Ta splendeur est éteinte ; abandonnée et nue,
Faible, sans voix, sans yeux, n’es-tu pas devenue
Comme une femme aveugle et désirant la mort ?
Où sont tes Dieux lassés d'amour et de souillures,

Tes Déesses aux bras de neige, aux chevelures
Plus belles que la vigne où le pampre se tord ?


Égypte, où sont tes Dieux aux têtes bestiales,
Tes ibis et tes chats et tes cynocéphales,
Tes crocodiles saints et tes bœufs vénérés ?
Dérobe leur momie, approfondis la crypte :
Pourriture, charnier. Tes Dieux sont morts, Egypte !
L’œil du grand Dieu les compte au fond des puits murés.

J’ai traversé la terre et n’ai point vu Ninive.
Où donc gît Babylone ? Et l’enceinte massive
Où six chars à la fois roulaient sans se heurter ?
Bel-Mardouk n’attend plus, au seuil de la cellule,
La vierge obéissant au grave hiérodule ;
Šin agonise et l’ombre immense va monter.

Rentrez avec vos Dieux dans la nuit et la brume,
Vous, mortels inquiets qu’un vieil orgueil consume !
Bientôt naîtront des jours, pour le monde expirant,
Des jours inattentifs à vos clameurs rivales,
Qui, sourds aux cris d’angoisse épars dans les rafales,
Ne connaîtront qu’un Dieu, seul, immortel et grand.

L’avenir ! il luira, lorsque, dans les espaces,
De mobiles vapeurs imiteront des chasses
De fauves poursuivis par de blancs cavaliers ;
Lorsque la mer facile aplanira ses ondes ;

Lorsque les loups charmés, dans les herbes profondes,
Brouteront au milieu des agneaux familiers.

Et maintenant, tais-toi ! Clos ta bouche, ô Sibylle !
Assez longtemps l’Oracle usa ta voix débile ;
Fais silence, ô Sabbé ! l’imposture arrachant
Ta destinée antique à la Tour inspirée
De ton berceau fatal ennoblit Erythrée.
Fille de Babylone, arrête ici ton chant !

Meurs ! le sommeil promis alourdit tes paupières.
Meurs ! Les vautours, posés en cercle sur les pierres,
Rassasieront leur faim de ta chair en lambeaux.
Mais les siècles, témoins de ta longue tristesse,
Recueilleront ton âme, ô grande Prophétesse,
Comme des fils pieux la cendre des tombeaux ! —






Et le vent prolongea la plainte obscure et lasse ;
Les nuages pressés qui montaient brusquement,
Tels que des monstres noirs, semblaient ronger la face
De Šin aux cornes d’or, saignant au firmament.
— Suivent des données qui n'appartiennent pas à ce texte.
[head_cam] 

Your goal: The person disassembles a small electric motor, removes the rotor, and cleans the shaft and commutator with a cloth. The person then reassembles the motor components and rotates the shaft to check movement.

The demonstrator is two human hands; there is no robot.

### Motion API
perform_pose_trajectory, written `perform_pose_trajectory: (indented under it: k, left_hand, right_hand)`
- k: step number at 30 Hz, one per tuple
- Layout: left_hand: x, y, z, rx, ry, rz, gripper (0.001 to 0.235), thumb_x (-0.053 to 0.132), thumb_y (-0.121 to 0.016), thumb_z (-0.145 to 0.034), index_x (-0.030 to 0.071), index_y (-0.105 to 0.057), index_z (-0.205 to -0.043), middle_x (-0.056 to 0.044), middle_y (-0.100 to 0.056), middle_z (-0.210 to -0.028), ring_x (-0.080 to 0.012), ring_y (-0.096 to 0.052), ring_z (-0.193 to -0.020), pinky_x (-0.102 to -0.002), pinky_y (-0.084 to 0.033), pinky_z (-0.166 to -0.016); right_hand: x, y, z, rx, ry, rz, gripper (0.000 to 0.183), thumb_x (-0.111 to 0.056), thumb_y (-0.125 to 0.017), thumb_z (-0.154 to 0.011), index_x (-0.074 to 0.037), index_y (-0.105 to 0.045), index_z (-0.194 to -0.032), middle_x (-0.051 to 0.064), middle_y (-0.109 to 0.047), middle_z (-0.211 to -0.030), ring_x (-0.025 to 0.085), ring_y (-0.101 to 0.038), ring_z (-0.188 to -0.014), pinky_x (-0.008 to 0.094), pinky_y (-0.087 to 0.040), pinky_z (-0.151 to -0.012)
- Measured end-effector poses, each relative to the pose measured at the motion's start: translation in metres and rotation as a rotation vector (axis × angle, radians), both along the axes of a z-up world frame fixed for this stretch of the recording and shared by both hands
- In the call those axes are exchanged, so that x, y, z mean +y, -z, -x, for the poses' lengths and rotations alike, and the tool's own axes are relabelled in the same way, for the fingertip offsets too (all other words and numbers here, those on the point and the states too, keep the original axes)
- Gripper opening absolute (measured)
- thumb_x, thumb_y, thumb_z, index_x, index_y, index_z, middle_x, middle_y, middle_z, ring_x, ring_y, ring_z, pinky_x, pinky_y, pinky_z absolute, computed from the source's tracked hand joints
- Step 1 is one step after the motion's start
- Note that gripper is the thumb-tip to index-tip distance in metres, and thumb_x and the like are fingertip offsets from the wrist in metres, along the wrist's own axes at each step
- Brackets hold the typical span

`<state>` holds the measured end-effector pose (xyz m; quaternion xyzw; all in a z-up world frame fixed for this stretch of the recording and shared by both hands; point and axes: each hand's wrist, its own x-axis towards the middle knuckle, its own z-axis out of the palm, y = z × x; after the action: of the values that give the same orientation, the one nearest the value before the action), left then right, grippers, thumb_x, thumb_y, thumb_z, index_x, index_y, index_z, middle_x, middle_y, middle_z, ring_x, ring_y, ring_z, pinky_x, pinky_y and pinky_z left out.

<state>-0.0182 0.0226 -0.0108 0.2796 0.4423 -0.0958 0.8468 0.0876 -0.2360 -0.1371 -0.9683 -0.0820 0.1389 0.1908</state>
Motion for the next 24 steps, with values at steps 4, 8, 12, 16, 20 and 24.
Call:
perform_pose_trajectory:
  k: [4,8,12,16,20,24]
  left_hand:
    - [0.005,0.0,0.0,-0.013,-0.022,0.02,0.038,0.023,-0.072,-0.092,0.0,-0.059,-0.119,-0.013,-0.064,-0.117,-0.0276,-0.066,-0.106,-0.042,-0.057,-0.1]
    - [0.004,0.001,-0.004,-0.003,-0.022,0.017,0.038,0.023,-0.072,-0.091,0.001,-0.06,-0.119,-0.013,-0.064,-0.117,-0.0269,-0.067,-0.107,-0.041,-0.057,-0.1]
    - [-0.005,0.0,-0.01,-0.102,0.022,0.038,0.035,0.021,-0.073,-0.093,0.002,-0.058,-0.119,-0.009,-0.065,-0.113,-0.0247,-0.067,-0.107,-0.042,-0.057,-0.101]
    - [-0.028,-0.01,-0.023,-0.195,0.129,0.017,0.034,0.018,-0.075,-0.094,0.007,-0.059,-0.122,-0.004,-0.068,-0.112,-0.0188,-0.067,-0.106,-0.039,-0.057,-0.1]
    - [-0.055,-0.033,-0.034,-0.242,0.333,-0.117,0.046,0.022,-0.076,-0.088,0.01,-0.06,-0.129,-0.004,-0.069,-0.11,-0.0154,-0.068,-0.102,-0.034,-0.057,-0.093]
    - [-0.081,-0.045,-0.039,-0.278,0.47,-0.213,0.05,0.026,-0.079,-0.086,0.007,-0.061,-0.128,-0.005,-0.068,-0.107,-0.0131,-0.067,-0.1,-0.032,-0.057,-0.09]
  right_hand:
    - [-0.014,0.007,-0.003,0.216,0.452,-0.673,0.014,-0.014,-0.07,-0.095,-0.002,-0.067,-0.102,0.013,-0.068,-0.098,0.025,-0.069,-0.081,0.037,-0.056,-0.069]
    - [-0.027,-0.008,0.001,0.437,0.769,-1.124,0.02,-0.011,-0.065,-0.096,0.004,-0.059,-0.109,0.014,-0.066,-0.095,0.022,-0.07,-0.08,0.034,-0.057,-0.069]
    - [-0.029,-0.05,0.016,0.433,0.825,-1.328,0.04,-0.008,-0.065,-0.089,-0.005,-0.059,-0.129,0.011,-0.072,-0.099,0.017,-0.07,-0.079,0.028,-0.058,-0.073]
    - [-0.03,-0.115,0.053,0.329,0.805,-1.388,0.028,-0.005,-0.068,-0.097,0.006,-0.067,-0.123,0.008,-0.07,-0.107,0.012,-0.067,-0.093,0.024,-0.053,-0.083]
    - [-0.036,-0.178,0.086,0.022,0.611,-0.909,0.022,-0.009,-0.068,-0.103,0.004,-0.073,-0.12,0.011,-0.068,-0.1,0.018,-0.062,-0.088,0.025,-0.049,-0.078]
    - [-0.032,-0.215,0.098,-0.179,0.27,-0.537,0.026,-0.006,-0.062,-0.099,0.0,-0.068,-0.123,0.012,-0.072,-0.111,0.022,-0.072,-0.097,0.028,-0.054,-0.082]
L’oreille encore ouverte à la voix sibylline,
Pleins d’une horreur sublime et tous les deux songeurs,
Les hommes sans parler descendaient la colline ;
Et l’angoisse hâtait les pas des voyageurs.


Et blessés à jamais du sinistre présage,
Et comme initiés aux deuils religieux,
Nadin-Mardouk, le prêtre, et Philippos, le sage,
Fuyaient, doutant du ciel et pensifs pour les Dieux.